The panel talked for a bit about various marketing tools with several using Pardot for automation. Nate raised a lesson he learned, which many marketers can probably identify with, that it is easy for a young company to leap too quickly into the “big kid” marketing tools. Once you have done that, it’s easy to get overwhelmed by all the data a big platform delivers. He noted that there are a lot of interesting SMB tools that you can start with before you make the investment of money and time in an enterprise-level marketing platform.

Shashi also recommended avoiding using many different tools that are customer facing.
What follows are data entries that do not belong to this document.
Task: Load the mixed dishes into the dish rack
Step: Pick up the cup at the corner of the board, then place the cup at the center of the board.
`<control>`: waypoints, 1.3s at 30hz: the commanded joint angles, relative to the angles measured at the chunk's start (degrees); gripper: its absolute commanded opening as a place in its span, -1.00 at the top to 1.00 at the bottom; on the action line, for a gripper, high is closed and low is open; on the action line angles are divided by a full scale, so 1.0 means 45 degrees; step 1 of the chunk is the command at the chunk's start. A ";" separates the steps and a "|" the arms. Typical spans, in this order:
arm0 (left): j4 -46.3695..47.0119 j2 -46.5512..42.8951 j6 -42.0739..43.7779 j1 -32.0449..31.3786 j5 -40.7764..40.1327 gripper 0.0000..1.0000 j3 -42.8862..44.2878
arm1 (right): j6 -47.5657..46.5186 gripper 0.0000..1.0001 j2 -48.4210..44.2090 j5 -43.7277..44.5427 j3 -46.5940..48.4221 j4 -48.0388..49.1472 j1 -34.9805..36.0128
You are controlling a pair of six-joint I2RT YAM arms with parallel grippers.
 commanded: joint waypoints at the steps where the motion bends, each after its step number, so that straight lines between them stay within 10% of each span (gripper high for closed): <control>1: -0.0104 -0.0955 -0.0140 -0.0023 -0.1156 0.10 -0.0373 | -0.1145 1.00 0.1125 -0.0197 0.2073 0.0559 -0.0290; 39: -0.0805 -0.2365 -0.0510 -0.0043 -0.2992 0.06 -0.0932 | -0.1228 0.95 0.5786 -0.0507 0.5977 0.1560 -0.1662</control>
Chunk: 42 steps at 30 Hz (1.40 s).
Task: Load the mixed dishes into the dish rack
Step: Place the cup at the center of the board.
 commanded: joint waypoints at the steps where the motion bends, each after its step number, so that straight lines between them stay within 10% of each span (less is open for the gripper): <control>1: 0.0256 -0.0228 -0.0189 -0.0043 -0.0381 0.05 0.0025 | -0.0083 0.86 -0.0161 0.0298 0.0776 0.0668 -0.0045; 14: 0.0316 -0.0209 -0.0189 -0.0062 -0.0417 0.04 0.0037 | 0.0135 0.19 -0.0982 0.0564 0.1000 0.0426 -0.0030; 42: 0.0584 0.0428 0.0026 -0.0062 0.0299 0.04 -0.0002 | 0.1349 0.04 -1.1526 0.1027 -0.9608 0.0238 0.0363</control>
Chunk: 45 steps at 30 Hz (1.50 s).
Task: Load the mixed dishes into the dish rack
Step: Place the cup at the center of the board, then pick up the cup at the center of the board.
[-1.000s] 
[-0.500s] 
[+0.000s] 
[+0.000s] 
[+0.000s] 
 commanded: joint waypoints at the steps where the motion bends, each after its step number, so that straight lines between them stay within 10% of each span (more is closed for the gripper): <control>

He believes that you lose people when you force them to learn a new tool every time they sign up for an event or webinar. His advice is to keep it simple – such as having them just hit reply to an email – especially when your target audience is a manageable size.

Attribution – a sticky subject

On a final note, the panelists took on the topic of attribution for sales and how to determine equitable sharing. Some attributed the sale to the first point of contact and then shared the credit if there were other contributors during the sales process. Others had more of a complex process for determining attribution. But, all acknowledged it was a big exercise, and one they knew would continue to evolve.

Next steps

The big takeaways for me from this panel start with the complex task B2B marketers have in finding the right audience. For many of my clients, this crucial first step is one they work on and tweak frequently. B2B technology targets are usually fairly streamlined in terms of titles, but are often difficult segments to reach through earned or social channels. The plethora of marketing tools offer both opportunities and potential distractions if not used at the right stage. And, finally, this panel reaffirmed that video is here and needs to be considered very strategically in the B2B marketing mix.